DOSE & PHARMACOKINETICS · REPORTED AS FINDINGS

PT-141 Dosage in the Research and the Label

The approved regimen, the doses studied in trials, and the pharmacokinetics — reported strictly as what the label and studies state, with no dose recommended for any individual.

Before the details

In plain English: this page reports PT-141 dosage the way the official label and the trials state it — as a finding, never as instructions to follow. The approved drug, bremelanotide, is given as a single 1.75 mg shot just under the skin (subcutaneous — injected into the fat layer beneath the skin), used only when needed, and not more than once a day or eight times a month [6]. It leaves the bloodstream within hours. The approved finished product is a ready-to-use injection, not a powder you mix.
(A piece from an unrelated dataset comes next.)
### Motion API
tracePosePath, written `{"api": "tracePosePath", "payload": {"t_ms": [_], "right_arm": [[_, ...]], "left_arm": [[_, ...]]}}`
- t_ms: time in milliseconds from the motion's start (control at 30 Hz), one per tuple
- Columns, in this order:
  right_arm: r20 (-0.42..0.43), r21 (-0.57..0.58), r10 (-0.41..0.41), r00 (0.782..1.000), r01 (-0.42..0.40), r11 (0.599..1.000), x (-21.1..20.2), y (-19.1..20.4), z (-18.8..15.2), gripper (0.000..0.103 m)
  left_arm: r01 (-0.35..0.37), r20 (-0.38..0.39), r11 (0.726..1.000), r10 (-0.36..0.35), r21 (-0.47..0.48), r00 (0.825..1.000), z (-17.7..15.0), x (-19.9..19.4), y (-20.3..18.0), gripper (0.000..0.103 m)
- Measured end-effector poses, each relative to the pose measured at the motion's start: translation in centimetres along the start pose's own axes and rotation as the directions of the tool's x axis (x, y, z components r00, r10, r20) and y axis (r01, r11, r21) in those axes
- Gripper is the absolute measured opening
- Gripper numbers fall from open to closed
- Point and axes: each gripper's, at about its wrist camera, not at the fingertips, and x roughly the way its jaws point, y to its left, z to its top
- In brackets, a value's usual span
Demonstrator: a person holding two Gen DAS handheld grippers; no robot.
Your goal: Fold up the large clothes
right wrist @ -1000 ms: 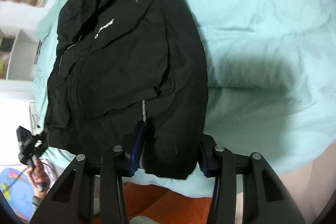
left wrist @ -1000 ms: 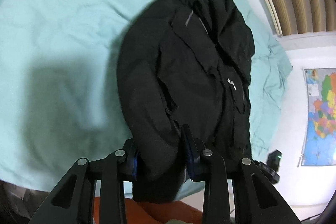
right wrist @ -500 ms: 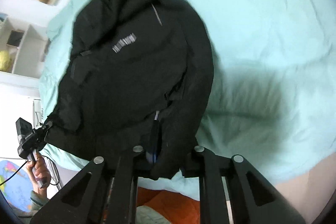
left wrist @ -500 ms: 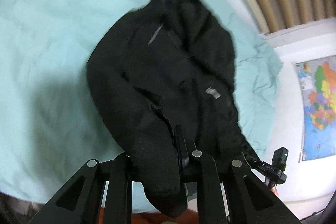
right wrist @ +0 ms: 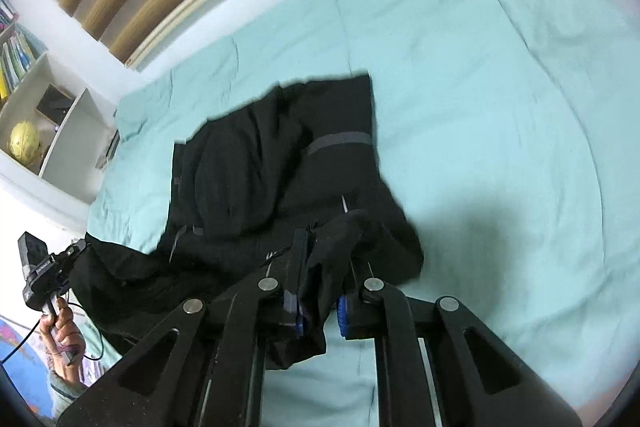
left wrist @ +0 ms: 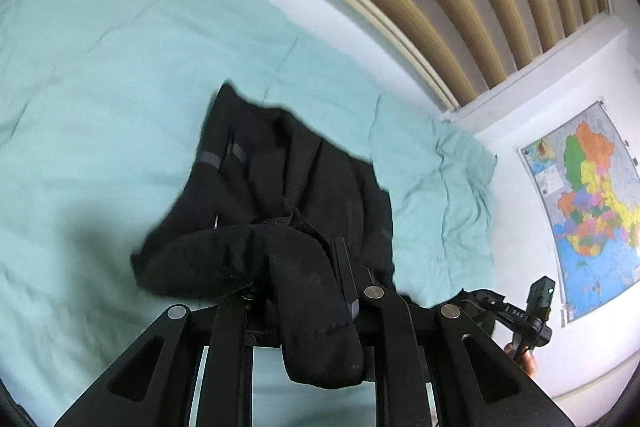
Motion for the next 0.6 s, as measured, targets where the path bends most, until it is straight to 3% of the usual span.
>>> {"api": "tracePosePath", "payload": {"t_ms": [233, 367, 500, 600], "right_arm": [[0.055, -0.05, -0.028, 0.998, 0.03, 0.998, 4.2, 2.3, 10.6, 0.015], [0.037, -0.036, -0.055, 0.998, 0.056, 0.998, 9.5, 2.2, 16.7, 0.015], [-0.05, 0.011, -0.082, 0.995, 0.083, 0.996, 17.8, 0.8, 21.2, 0.016], [-0.149, 0.08, -0.097, 0.984, 0.11, 0.991, 24.5, -1.3, 22.4, 0.018]], "left_arm": [[-0.025, 0.044, 0.999, 0.026, -0.032, 0.999, 9.1, 5.7, 0.2, 0.018], [-0.073, 0.052, 0.996, 0.076, -0.05, 0.996, 13.5, 10.8, 1.2, 0.019], [-0.187, -0.033, 0.979, 0.185, -0.083, 0.982, 16.4, 18.5, 4.2, 0.023], [-0.241, -0.116, 0.966, 0.23, -0.093, 0.966, 16.6, 23.3, 6.6, 0.024]]}}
None of the numbers below are a protocol for a reader; they are the published record.

PT-141 Dosage in the Research

The approved label for the HSDD indication specifies 1.75 mg subcutaneously, as needed, at least 45 minutes before anticipated sexual activity, with no more than one dose per 24 hours and no more than 8 doses per month [6]. Phase 2 dose-finding in women studied 0.75 mg, 1.25 mg, and 1.75 mg before the 1.75 mg dose was carried into the pivotal trials [3].
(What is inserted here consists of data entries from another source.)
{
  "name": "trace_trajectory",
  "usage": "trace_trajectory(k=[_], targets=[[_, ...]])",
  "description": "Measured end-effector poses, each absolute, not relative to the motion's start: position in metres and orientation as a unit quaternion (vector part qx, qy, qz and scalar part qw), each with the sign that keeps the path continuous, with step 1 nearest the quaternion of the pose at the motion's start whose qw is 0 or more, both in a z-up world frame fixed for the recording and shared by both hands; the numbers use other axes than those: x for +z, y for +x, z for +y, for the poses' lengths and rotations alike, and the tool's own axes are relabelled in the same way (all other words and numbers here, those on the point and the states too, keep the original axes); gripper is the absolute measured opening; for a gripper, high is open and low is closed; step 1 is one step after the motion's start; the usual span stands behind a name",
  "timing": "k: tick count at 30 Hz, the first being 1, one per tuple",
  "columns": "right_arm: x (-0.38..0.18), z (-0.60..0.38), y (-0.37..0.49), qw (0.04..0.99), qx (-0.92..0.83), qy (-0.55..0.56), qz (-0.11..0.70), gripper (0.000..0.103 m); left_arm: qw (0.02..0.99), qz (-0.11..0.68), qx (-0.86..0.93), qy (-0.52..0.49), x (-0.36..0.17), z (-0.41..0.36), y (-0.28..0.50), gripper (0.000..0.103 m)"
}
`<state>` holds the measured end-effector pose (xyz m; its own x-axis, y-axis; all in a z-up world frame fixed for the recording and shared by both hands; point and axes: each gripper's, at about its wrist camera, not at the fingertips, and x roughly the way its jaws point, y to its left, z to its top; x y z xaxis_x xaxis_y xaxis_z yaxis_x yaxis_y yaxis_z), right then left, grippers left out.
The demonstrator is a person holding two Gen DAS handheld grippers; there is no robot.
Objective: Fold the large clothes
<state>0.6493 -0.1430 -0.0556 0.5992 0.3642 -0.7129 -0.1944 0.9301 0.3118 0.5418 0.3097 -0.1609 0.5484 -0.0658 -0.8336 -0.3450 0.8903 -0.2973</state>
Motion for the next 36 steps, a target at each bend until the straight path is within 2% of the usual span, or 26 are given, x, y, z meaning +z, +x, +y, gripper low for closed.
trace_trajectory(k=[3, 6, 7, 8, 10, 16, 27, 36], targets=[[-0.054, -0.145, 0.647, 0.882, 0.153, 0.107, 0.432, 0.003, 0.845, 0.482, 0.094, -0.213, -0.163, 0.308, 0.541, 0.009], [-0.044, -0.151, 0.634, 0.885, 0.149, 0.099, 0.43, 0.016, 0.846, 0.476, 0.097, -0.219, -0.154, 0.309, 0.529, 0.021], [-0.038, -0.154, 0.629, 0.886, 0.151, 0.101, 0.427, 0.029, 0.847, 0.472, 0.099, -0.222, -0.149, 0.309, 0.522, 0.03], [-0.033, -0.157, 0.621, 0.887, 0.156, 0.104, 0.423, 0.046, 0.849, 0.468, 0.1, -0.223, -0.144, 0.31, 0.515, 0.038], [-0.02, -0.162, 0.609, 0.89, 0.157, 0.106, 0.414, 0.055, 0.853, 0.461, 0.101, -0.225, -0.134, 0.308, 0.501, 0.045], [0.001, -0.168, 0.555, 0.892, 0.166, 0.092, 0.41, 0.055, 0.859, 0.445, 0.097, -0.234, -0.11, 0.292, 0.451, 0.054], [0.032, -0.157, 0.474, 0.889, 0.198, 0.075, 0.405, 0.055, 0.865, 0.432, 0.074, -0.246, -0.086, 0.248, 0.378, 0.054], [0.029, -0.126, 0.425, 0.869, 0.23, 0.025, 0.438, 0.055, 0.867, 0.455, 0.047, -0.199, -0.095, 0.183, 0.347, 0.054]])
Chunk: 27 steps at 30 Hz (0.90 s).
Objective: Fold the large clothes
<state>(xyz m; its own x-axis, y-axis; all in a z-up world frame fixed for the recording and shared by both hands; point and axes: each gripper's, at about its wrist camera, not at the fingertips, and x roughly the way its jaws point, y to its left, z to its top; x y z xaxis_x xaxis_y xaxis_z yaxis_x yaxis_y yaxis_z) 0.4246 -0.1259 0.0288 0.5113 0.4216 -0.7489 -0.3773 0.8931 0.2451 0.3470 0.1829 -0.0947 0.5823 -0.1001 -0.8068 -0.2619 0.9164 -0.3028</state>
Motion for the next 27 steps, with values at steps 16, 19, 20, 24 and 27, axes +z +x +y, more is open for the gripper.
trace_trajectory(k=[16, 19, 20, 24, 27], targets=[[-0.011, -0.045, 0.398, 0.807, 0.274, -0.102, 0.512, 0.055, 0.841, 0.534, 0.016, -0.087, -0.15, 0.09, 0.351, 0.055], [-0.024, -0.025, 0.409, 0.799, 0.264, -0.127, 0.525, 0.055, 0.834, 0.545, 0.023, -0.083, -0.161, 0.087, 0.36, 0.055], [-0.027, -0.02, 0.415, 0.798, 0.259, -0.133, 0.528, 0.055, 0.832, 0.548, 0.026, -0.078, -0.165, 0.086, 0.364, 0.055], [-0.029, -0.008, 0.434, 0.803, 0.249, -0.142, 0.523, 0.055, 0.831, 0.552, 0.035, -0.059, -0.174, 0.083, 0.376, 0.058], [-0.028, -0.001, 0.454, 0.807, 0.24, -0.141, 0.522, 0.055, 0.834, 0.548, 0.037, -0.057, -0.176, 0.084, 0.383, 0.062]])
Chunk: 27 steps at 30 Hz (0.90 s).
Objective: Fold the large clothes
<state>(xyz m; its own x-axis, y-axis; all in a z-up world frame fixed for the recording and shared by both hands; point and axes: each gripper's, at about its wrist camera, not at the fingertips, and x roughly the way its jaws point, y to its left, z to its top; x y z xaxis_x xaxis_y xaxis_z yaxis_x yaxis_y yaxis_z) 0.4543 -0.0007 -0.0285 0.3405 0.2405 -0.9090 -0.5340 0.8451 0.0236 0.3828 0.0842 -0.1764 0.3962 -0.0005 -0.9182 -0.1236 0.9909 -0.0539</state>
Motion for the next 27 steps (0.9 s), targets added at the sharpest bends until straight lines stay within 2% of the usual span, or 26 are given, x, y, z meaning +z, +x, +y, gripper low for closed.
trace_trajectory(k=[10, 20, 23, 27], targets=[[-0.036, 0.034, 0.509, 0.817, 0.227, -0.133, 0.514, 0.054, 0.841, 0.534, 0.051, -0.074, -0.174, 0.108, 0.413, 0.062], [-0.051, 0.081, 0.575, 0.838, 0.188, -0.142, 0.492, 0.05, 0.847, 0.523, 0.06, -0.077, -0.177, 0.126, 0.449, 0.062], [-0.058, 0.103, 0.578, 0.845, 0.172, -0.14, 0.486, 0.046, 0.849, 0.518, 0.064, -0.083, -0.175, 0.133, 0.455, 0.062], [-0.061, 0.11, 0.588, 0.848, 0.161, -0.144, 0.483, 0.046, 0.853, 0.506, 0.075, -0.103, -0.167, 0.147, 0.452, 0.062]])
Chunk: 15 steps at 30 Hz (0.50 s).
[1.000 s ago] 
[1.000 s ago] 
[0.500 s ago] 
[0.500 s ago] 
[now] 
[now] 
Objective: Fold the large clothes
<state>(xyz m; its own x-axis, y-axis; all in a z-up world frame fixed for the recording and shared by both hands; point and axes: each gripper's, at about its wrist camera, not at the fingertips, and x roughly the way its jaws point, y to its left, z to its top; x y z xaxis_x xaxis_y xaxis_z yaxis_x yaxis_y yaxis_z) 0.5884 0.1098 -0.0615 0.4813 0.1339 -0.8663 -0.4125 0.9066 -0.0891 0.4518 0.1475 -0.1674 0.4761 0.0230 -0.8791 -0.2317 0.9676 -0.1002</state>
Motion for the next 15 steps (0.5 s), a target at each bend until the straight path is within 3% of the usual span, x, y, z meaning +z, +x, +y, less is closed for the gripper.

Other research routes used different ranges entirely. Early intranasal development in men with erectile dysfunction escalated into the ~7-20 mg range, with a statistically significant erectile response above roughly 7 mg [1]. A Phase 1 metabolic study administered subcutaneous doses up to 2.5 mg, up to three times daily for 15 days, strictly as a research protocol [6]. These are reported here as study facts; they are not a guide for use.
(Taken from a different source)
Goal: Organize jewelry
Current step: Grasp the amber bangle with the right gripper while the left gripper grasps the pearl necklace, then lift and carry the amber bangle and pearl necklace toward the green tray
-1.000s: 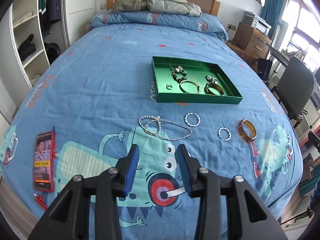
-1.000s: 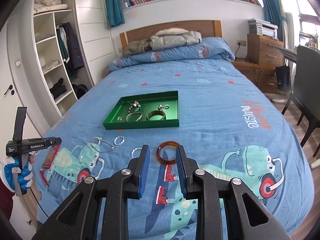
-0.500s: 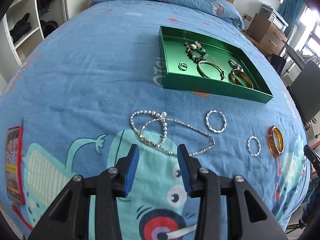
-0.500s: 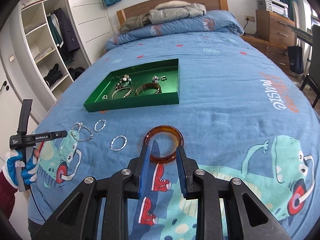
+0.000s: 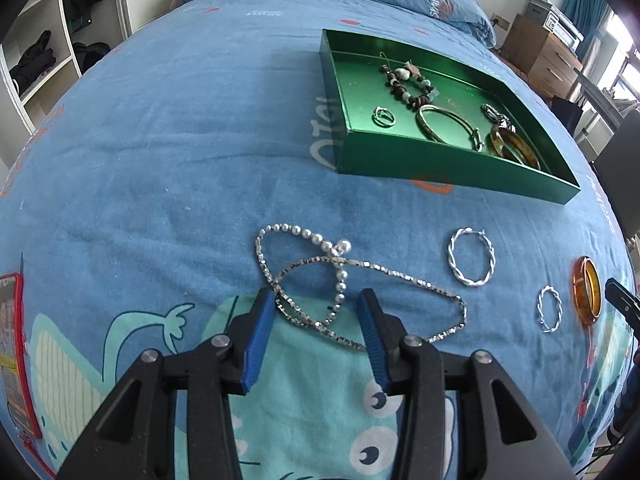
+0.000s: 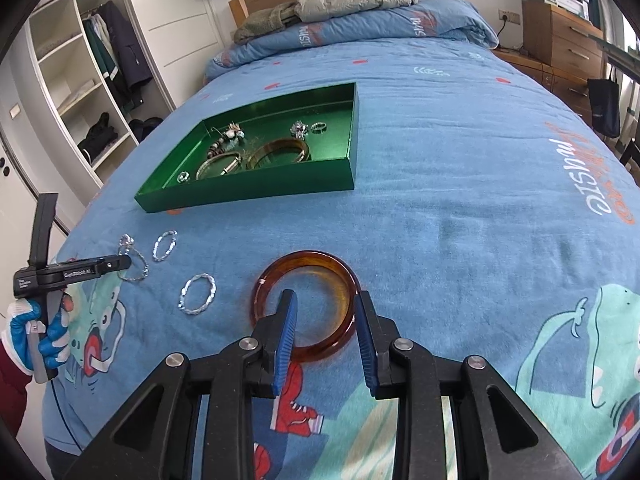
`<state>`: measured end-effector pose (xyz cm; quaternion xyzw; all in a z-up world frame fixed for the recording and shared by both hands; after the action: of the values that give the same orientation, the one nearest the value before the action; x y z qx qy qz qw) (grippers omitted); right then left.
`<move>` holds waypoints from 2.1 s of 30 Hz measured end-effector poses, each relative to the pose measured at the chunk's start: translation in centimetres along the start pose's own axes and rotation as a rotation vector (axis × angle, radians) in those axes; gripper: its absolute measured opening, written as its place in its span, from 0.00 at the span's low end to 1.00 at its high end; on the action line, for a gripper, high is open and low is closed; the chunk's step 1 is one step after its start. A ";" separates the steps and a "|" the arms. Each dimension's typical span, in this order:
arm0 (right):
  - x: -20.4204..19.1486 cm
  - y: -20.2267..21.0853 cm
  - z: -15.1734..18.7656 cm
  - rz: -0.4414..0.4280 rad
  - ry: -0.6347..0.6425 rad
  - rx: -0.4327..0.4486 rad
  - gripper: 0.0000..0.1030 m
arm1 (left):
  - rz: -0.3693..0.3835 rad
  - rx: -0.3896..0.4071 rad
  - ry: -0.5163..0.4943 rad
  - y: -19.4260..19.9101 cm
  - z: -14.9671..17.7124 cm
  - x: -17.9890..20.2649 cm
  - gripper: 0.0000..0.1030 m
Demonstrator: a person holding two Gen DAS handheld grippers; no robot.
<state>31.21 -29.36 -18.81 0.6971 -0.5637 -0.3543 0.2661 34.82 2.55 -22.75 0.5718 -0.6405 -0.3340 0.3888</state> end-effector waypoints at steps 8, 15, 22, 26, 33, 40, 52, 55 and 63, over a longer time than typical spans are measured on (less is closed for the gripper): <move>0.7 -3.0 0.6 0.062 0.060 -0.084 0.29 | -0.008 0.050 0.010 -0.1 0.2 -0.2 0.38; 1.0 -4.1 0.4 0.063 0.061 -0.101 0.29 | -0.017 0.055 0.020 -0.2 -0.1 -0.6 0.24; 1.0 -4.0 0.4 0.084 0.053 -0.090 0.19 | -0.065 0.070 -0.029 -0.1 -0.3 0.0 0.14; 1.0 -3.5 0.5 0.110 0.043 -0.074 0.10 | -0.094 0.064 -0.052 0.3 -0.4 0.5 0.06; 0.5 -1.3 0.7 0.135 0.059 -0.021 0.10 | -0.121 0.097 -0.092 2.6 0.0 1.2 0.05; -0.5 2.1 0.6 0.143 0.059 0.040 0.10 | -0.104 0.158 -0.109 6.6 0.0 2.2 0.05; -3.3 8.5 1.7 0.118 0.040 0.128 0.10 | -0.092 0.234 -0.130 13.6 1.7 2.1 0.05; -4.3 10.0 2.1 0.107 0.039 0.151 0.10 | -0.088 0.243 -0.135 14.8 2.6 1.9 0.05; -6.8 13.0 2.9 0.082 0.050 0.200 0.10 | -0.067 0.265 -0.132 17.5 4.3 1.4 0.05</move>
<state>20.37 -25.56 -9.20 0.7049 -0.6177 -0.2676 0.2233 22.70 3.27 -9.31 0.6159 -0.6838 -0.2963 0.2557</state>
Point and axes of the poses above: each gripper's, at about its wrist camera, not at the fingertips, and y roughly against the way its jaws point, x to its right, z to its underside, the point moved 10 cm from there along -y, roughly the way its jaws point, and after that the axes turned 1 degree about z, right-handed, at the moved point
PT-141 Dosage for Women in the Trials

For the approved HSDD indication in premenopausal women, the label dose was 1.75 mg subcutaneously, as needed, at least 45 minutes before anticipated activity, with the same one-dose-per-24-hours and eight-doses-per-month ceilings [6]. That regimen is exactly what the two RECONNECT Phase 3 trials administered to the 1,267 women studied [3], and what the 52-week open-label extension carried forward [4]. Reported as a label and trial finding — this site recommends no dose for any person.

Route of Administration

The approved route is subcutaneous injection — a shot into the fat layer just under the skin — self-administered at least 45 minutes before anticipated activity per the label [6]. The approved finished drug is a ready-to-use, single-dose injection, not a reconstituted powder; "PT-141 research chemical" material is a laboratory reagent and is not the approved product, so no human-use or mixing instructions are given here [6]. An earlier intranasal formulation was tested in development but discontinued because of pharmacokinetic variability [6].

How Long PT-141 Lasts

After subcutaneous injection, bremelanotide reaches peak blood levels fast — median Tmax around 0.5-1.0 hours — and clears with a terminal half-life of approximately 2.7 hours (range 1.9-4.0 hours) per the US prescribing information [6]. So in the bloodstream it is a short-acting molecule.

The felt duration is a separate question from the blood level. The mechanistic fMRI study reported increased sexual desire for up to 24 hours after dosing [5] — a reminder that a centrally acting drug's effect on a brain circuit need not track its plasma concentration minute for minute. Both facts are true and both belong on the page.

PT-141 Half-Life

The PT-141 half-life is approximately 2.7 hours (range 1.9-4.0 h) by the subcutaneous route, per the FDA label [6]. Early intranasal studies reported shorter terminal half-lives of 1.85-2.09 hours [6]. Supporting pharmacokinetics: a volume of distribution of ~25.0 L, clearance of ~6.5 L/hr, roughly 21% serum protein binding, metabolism by hydrolysis of the cyclic-peptide bonds and peptidase digestion, and excretion split 64.8% renal and 22.8% fecal in a radiolabeled study [6].

Field Reports (Not Clinical Data)

The following are unverified community reports, not evidence and not advice. They are paraphrased from commonly described first-hand accounts and the question patterns people raise online — included for transparency, not as findings. Nothing here is attributed to a journal, and none of it should be read as a protocol.

Researchers handling "PT-141 research chemical" material commonly discuss reconstitution because, unlike the ready-to-use approved injection, lab reagent is a powder; community accounts frequently describe a rapid-onset warm "flush" within roughly the first hour, nausea arriving early and sometimes settling with experience, and a spontaneous, brain-led sense of arousal rather than a purely physical effect. Many community posts also repeatedly pass around a caution about transient skin or facial darkening with frequent repeat dosing. These are reported experiences only — the cited pharmacokinetics above (PT-141 half-life) and the documented adverse-event profile on the PT-141 side effects page are the actual evidence.